> **WHAT THE TASK REQUIRES**:
List all the lines in these records that hold "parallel".

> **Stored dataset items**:

<<<<

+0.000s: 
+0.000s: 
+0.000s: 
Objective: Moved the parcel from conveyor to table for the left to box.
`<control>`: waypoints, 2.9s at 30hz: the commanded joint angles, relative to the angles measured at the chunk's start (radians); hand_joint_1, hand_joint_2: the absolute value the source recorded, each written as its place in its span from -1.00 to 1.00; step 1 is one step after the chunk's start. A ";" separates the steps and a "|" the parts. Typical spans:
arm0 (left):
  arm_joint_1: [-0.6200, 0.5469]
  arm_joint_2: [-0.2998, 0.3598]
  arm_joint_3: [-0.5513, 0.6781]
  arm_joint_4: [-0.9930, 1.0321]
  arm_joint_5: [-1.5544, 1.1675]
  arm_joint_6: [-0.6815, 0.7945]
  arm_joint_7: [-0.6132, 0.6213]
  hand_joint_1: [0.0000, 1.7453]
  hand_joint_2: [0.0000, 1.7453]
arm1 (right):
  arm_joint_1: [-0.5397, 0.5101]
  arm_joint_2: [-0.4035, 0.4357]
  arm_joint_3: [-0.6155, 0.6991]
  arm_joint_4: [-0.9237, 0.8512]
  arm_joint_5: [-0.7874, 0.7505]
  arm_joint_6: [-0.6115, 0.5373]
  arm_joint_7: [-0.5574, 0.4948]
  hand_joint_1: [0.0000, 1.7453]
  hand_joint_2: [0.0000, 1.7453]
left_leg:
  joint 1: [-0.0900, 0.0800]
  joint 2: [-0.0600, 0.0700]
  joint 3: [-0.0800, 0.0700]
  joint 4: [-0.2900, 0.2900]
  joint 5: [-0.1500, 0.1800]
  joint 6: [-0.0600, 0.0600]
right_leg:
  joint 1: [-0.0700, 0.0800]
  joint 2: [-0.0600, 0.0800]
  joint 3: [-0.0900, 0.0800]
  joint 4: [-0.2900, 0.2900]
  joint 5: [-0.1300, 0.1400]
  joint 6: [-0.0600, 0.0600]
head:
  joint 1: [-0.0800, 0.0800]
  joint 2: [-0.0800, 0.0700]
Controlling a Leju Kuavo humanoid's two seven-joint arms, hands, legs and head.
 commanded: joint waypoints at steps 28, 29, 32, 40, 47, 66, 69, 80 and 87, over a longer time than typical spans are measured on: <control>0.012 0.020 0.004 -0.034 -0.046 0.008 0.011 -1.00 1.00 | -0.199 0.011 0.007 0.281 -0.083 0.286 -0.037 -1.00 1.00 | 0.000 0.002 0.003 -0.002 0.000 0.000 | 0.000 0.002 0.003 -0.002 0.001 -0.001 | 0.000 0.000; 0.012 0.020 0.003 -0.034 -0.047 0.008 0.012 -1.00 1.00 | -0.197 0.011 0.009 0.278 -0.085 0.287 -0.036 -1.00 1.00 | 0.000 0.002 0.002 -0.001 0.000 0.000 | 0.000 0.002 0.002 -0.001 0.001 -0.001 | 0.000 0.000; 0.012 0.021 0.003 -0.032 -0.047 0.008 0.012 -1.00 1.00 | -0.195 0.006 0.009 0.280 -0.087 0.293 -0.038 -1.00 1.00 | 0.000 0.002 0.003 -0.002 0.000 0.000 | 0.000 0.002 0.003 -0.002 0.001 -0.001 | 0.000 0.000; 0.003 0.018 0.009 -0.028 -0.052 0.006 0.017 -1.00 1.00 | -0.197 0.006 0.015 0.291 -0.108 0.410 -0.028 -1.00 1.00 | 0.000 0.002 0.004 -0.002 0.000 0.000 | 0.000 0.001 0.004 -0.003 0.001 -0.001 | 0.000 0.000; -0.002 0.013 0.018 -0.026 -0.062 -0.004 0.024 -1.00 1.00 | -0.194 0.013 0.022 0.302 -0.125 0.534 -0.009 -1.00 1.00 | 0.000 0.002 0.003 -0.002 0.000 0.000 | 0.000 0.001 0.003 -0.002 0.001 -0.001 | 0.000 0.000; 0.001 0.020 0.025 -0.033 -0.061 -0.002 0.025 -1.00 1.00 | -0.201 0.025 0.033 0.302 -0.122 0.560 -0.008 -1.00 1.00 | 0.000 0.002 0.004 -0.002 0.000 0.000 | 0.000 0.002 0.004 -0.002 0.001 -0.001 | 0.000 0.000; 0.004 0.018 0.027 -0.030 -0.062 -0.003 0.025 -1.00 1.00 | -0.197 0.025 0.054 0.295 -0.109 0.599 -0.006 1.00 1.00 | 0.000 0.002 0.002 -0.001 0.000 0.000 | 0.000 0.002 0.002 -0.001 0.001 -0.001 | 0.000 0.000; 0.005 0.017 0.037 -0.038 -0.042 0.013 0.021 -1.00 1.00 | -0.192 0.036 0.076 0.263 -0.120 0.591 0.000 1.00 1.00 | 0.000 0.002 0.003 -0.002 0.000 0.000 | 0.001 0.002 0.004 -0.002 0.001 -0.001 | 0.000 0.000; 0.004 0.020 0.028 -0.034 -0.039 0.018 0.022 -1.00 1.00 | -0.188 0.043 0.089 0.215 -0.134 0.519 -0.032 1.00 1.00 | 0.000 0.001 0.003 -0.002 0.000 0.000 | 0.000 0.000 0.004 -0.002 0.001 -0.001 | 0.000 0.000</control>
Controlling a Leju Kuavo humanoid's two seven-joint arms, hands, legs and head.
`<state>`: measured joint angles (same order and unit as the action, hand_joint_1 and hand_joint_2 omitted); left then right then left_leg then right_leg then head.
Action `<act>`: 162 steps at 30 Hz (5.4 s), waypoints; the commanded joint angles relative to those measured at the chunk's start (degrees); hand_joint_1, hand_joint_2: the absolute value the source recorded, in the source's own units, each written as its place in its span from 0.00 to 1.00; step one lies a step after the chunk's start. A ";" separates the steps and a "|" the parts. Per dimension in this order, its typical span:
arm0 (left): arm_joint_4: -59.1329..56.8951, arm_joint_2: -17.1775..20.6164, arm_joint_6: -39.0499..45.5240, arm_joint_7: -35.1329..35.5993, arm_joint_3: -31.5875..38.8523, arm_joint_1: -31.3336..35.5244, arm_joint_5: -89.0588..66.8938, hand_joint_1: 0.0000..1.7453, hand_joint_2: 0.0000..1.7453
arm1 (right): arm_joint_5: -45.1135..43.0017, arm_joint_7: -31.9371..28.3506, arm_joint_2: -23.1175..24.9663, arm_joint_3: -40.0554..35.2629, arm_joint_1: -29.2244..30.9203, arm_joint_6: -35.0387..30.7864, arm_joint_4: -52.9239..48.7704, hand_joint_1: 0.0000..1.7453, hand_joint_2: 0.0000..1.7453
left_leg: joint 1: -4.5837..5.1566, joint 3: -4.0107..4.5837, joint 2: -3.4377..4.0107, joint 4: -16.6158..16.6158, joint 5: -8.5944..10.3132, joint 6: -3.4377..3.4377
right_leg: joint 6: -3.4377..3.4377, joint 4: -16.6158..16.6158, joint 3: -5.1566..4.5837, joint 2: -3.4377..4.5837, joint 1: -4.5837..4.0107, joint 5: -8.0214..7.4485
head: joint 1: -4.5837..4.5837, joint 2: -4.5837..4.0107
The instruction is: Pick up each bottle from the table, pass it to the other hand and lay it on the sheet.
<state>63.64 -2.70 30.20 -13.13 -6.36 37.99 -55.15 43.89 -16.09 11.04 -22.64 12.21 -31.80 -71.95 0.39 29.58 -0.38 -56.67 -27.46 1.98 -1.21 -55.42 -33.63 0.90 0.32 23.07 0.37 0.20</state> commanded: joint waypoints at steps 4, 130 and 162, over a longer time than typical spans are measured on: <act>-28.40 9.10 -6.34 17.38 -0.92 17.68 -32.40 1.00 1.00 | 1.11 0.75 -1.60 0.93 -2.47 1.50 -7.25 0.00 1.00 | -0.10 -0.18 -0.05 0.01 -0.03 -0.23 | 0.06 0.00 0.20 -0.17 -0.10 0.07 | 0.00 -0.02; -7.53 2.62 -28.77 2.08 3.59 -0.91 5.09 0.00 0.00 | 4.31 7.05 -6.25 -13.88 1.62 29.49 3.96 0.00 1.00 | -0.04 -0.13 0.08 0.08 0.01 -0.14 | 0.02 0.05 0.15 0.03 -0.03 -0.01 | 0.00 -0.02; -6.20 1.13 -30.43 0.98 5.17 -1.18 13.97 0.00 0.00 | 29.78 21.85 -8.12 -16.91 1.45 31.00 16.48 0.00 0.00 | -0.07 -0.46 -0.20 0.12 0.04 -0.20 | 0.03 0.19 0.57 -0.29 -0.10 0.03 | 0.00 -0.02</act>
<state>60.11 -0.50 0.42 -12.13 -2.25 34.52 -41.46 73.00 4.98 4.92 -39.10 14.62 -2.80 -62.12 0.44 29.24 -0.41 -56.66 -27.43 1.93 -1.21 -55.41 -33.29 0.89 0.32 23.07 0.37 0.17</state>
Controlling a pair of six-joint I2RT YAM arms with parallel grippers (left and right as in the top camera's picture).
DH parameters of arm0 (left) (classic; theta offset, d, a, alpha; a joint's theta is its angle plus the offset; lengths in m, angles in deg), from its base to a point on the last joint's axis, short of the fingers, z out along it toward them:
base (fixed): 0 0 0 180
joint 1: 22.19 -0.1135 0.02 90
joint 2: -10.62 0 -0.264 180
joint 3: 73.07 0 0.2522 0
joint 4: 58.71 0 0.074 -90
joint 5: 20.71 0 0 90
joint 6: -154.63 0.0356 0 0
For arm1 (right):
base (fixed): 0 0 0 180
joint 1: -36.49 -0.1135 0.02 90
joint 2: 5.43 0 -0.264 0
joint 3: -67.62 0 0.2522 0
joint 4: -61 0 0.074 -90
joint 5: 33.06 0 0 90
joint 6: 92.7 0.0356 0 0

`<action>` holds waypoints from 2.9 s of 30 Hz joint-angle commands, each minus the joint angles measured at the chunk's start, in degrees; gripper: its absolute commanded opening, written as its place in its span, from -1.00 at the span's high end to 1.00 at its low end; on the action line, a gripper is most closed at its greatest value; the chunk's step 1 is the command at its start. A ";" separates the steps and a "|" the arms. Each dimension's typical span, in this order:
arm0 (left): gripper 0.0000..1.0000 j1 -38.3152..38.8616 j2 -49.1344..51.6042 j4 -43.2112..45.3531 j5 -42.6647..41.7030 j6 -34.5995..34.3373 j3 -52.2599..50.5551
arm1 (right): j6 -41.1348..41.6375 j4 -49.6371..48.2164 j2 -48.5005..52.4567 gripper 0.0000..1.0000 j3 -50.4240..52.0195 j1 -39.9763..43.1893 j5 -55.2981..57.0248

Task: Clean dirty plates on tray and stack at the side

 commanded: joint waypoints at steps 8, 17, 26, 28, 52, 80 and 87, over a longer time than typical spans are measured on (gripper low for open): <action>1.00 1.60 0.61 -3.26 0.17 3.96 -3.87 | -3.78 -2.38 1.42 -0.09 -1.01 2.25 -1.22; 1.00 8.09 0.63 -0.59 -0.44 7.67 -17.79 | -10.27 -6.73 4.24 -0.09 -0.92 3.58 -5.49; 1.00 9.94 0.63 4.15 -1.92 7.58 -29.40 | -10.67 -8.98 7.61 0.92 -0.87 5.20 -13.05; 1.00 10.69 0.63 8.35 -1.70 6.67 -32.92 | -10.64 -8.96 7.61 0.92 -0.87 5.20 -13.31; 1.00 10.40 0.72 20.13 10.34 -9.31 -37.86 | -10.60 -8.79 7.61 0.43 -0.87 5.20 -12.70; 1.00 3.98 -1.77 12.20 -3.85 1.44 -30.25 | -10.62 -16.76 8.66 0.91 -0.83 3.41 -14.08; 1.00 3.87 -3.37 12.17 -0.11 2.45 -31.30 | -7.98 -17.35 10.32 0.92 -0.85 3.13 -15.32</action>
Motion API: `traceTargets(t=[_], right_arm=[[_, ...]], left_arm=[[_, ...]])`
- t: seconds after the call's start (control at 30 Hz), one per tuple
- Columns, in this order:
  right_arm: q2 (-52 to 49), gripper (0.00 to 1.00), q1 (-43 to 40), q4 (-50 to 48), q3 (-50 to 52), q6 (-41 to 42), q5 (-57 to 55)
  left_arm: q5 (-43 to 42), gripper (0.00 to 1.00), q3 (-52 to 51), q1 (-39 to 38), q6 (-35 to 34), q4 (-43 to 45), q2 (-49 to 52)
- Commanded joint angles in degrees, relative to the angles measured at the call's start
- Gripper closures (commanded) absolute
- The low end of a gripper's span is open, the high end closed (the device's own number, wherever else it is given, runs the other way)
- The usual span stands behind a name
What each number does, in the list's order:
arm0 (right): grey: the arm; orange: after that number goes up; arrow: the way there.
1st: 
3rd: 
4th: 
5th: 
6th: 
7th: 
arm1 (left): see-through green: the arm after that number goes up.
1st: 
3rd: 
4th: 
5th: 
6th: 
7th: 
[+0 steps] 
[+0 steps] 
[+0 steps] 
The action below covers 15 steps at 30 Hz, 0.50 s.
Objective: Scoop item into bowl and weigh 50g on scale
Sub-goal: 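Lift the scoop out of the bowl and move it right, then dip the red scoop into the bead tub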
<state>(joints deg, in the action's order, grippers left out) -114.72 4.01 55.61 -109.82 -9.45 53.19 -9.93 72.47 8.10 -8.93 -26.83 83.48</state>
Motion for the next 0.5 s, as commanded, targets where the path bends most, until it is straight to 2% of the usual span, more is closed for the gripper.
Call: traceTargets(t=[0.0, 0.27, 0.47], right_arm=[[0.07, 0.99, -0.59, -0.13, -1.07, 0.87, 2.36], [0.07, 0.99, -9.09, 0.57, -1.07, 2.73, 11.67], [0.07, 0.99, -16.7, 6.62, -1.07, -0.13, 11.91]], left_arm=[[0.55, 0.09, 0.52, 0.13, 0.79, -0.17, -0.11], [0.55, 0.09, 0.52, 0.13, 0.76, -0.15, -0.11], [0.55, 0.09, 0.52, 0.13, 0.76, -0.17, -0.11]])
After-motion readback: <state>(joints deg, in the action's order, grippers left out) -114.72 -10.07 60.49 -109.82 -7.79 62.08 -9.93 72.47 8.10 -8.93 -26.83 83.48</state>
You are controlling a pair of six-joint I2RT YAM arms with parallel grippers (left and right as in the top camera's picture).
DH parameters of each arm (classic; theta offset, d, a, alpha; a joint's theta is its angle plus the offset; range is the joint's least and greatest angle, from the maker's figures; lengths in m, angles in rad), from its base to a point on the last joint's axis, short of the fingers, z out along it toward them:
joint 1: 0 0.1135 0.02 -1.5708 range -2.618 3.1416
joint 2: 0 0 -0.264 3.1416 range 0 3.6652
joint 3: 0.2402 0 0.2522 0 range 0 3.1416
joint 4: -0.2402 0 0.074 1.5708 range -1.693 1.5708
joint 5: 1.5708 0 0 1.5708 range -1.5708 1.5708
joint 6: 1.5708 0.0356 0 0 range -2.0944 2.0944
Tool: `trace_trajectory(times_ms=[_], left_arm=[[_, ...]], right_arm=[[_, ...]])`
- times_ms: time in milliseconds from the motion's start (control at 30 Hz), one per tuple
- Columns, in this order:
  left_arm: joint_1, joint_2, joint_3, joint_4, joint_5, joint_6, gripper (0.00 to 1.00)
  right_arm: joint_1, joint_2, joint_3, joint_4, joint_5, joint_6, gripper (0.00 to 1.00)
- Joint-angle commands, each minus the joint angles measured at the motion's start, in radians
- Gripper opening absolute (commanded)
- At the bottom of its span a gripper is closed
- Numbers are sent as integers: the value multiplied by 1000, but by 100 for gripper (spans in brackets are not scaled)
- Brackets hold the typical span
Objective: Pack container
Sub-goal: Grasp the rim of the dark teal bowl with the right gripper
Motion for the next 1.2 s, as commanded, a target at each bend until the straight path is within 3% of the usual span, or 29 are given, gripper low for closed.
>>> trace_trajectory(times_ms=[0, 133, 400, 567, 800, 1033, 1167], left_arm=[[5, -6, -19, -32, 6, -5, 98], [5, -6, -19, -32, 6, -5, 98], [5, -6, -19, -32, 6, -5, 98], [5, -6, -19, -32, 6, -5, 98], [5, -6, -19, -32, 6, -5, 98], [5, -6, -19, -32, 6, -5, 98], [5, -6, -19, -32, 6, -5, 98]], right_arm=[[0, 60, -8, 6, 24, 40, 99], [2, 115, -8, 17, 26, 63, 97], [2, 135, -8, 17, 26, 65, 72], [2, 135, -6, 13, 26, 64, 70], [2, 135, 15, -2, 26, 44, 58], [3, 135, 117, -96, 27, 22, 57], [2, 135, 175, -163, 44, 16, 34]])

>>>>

> **SOLUTION FOR THIS PROBLEM**:
Controlling a pair of six-joint I2RT YAM arms with parallel grippers (left and right as in the top camera's picture).
You are controlling a pair of six-joint I2RT YAM arms with parallel grippers (left and right as in the top camera's picture).

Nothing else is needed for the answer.